- **What you should do**:
Below is a listing. Set down exactly the lines from the one containing "Straight-line distance in" through the one containing "(336, 73): 0.45", both ends included, and leave out the rest.
↓
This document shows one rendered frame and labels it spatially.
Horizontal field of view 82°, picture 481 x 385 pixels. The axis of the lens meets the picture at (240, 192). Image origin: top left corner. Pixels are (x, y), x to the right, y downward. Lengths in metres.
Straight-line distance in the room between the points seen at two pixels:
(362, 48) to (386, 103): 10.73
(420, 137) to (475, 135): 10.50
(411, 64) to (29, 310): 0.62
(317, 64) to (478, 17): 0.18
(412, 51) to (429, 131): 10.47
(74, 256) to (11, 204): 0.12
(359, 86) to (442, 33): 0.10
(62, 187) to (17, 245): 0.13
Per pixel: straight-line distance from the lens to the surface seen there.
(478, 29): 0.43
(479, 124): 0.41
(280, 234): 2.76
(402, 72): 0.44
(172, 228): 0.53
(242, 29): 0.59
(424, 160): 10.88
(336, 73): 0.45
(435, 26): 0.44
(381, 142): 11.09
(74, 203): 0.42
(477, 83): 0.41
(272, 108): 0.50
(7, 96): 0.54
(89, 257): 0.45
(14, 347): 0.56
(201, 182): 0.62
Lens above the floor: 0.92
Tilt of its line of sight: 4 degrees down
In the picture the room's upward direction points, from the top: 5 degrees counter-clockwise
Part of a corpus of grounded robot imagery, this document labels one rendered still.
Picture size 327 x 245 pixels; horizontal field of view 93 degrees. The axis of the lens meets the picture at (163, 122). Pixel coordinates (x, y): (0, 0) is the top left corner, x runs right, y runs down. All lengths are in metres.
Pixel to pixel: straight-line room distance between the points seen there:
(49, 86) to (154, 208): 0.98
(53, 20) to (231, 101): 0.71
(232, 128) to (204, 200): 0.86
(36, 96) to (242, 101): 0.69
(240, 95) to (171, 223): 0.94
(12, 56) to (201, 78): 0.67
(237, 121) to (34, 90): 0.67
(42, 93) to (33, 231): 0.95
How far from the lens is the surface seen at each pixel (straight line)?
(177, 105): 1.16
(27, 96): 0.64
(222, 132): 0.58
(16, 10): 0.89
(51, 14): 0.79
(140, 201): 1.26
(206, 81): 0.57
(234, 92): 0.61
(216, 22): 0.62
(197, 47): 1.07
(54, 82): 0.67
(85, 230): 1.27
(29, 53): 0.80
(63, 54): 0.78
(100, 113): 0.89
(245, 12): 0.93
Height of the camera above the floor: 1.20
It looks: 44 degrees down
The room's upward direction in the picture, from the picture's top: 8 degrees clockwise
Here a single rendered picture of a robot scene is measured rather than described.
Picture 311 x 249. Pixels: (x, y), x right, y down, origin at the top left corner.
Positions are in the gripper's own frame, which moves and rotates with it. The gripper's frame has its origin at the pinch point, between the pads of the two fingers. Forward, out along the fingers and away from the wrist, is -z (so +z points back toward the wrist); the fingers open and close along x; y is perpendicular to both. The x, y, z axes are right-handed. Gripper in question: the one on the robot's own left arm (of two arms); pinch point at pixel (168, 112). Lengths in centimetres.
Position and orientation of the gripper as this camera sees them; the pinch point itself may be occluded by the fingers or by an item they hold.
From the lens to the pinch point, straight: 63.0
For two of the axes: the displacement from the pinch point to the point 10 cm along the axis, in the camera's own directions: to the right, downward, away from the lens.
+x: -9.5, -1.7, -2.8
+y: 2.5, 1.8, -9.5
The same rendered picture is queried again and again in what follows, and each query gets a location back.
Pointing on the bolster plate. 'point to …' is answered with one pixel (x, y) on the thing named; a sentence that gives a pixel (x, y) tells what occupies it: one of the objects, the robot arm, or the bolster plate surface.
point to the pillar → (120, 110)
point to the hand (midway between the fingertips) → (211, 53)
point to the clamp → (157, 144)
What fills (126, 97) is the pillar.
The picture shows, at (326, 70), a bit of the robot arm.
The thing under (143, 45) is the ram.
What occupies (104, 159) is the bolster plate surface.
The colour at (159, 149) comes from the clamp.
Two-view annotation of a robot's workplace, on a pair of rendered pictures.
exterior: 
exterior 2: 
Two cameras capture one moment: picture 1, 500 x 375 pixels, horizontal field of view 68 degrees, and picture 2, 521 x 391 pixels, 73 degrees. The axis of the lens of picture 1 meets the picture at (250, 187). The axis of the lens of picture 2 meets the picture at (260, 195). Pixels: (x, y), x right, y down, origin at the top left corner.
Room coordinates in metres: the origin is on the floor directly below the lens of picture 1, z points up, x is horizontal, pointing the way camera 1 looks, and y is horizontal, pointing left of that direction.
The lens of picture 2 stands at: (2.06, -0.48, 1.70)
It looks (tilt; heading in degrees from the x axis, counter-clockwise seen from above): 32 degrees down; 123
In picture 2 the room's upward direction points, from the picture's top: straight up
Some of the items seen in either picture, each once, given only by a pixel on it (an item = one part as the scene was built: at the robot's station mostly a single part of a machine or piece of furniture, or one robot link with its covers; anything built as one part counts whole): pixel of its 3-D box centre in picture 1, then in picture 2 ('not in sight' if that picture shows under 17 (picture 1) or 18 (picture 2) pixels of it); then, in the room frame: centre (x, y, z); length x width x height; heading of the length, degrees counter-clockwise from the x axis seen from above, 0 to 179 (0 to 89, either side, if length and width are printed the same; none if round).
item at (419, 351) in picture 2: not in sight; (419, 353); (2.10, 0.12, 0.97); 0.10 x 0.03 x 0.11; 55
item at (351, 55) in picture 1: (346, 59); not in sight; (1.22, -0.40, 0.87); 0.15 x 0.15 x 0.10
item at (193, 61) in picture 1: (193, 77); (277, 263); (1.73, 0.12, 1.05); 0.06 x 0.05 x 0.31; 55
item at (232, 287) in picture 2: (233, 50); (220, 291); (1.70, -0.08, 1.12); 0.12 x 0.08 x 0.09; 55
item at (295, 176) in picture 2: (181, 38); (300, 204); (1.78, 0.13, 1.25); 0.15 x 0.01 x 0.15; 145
↑
↓
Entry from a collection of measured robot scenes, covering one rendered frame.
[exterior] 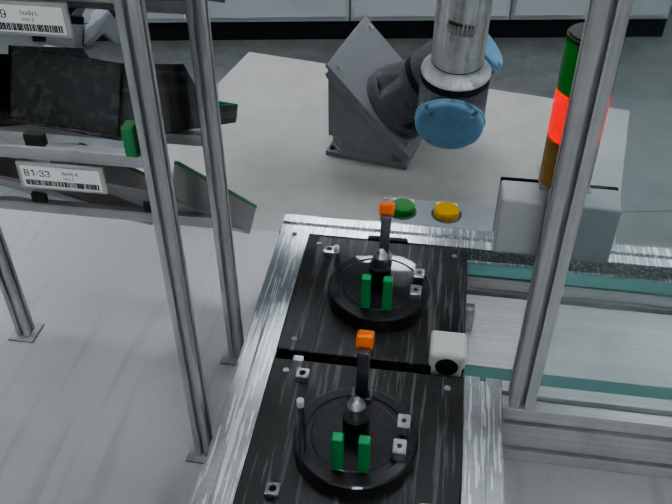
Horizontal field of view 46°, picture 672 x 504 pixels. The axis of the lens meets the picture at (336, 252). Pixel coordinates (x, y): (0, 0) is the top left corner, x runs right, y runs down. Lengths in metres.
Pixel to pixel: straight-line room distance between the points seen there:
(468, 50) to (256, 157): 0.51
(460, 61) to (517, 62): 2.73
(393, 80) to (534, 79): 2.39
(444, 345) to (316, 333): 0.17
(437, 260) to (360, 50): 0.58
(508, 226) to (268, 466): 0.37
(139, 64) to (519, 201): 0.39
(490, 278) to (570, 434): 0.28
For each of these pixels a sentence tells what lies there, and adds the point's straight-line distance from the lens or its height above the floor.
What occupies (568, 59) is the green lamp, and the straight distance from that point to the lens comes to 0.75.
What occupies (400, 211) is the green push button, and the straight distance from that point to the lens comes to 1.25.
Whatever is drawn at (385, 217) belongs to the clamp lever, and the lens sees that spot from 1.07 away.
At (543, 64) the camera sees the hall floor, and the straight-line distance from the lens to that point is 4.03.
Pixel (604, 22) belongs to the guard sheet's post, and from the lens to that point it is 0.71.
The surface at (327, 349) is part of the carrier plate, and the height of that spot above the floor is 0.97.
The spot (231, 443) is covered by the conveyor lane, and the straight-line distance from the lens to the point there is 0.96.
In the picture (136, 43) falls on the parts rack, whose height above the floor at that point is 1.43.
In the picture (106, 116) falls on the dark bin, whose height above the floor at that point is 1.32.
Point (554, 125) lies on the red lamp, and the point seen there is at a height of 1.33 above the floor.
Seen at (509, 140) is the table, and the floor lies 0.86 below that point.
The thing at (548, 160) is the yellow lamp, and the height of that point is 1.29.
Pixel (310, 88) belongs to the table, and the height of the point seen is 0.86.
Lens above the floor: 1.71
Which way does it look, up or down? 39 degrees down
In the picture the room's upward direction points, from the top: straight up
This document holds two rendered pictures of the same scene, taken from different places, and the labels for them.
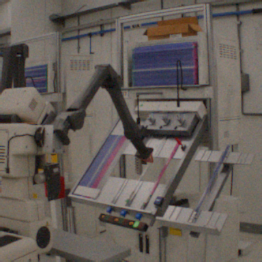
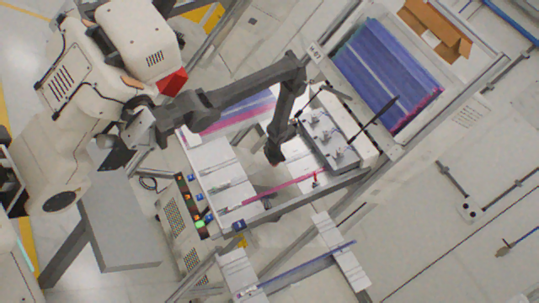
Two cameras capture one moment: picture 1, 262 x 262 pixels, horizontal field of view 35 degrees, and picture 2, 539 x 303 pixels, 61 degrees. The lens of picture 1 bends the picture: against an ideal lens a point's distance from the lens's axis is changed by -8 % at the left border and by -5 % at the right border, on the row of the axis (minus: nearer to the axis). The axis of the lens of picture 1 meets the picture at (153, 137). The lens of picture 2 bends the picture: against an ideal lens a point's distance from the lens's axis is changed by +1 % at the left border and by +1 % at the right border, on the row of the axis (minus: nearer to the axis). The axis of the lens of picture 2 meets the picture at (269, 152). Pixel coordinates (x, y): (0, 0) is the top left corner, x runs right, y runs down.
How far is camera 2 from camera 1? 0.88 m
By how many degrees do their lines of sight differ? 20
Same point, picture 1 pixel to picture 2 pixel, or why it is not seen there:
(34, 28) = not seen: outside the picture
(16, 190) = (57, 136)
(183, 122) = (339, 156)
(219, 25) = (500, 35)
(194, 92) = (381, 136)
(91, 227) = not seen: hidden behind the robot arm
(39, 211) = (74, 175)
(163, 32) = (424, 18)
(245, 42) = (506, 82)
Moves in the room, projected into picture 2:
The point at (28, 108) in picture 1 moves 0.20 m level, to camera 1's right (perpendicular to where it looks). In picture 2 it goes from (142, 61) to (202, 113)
↑
- **Answer to the exercise**:
Straight-line distance in the room between the points seen at two pixels:
(362, 48) to (386, 103): 10.73
(420, 137) to (475, 135): 10.50
(411, 64) to (29, 310): 0.62
(317, 64) to (478, 17): 0.18
(412, 51) to (429, 131): 10.47
(74, 256) to (11, 204): 0.12
(359, 86) to (442, 33): 0.10
(62, 187) to (17, 245): 0.13
Per pixel: straight-line distance from the lens to the surface seen there.
(478, 29): 0.43
(479, 124): 0.41
(280, 234): 2.76
(402, 72): 0.44
(172, 228): 0.53
(242, 29): 0.59
(424, 160): 10.88
(336, 73): 0.45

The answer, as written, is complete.